## RECORDS FOR THIS EXERCISE
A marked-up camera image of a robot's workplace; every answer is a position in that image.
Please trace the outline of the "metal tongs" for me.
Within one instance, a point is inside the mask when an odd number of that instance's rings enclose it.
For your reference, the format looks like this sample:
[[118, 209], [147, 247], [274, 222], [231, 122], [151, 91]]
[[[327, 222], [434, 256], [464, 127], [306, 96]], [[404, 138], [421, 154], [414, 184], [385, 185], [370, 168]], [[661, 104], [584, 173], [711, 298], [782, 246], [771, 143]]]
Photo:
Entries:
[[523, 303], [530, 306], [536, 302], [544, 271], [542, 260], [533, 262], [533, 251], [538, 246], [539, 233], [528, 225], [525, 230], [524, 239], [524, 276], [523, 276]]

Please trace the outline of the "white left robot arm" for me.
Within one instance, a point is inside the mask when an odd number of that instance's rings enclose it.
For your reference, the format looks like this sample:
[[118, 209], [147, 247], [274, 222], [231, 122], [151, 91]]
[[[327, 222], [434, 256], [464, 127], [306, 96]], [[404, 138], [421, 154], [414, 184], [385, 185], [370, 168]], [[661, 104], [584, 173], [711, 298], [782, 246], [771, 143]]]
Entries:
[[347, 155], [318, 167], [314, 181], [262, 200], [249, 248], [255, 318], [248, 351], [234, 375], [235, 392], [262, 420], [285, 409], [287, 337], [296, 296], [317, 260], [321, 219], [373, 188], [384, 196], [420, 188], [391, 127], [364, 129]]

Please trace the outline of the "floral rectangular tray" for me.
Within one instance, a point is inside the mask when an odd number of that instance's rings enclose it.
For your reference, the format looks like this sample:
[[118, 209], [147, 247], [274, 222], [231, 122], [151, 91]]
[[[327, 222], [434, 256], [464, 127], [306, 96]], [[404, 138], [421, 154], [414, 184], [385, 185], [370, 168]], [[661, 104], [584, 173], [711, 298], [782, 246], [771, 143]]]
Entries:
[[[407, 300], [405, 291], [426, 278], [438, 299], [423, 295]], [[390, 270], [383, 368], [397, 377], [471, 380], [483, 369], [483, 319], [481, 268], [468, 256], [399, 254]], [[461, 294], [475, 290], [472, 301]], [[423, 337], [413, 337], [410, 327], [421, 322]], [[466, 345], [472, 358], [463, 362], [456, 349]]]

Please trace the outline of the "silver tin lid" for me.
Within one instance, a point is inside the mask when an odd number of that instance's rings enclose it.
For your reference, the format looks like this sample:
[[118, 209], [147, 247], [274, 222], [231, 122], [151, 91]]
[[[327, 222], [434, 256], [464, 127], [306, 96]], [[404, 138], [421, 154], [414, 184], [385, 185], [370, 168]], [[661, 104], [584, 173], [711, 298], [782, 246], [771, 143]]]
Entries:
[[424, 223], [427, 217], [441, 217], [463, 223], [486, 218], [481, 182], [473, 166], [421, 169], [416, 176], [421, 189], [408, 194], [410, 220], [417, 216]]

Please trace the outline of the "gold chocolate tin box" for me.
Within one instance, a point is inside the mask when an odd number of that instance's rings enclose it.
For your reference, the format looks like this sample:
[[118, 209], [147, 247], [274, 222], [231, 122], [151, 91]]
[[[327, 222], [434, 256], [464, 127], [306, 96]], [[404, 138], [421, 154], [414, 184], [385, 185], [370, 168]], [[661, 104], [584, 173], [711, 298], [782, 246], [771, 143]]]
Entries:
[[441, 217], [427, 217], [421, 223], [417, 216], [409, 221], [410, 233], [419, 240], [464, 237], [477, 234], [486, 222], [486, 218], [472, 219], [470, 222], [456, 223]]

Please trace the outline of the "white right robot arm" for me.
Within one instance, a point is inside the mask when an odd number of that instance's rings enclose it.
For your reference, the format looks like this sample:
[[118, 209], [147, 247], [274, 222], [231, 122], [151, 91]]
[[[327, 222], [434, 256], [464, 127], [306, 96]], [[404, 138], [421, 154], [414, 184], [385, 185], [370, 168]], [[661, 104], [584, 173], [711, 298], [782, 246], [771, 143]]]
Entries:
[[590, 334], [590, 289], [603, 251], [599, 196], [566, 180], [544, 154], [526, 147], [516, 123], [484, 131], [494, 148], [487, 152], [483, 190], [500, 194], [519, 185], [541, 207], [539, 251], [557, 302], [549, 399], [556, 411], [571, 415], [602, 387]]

## ACTIVITY
For the word "robot", return every line of the records that holds it.

## EXPECTED ANSWER
A marked-up camera image of a robot's workplace; every answer is a position in that image.
Please trace the outline of the "white left robot arm" for me.
Please trace the outline of the "white right robot arm" for me.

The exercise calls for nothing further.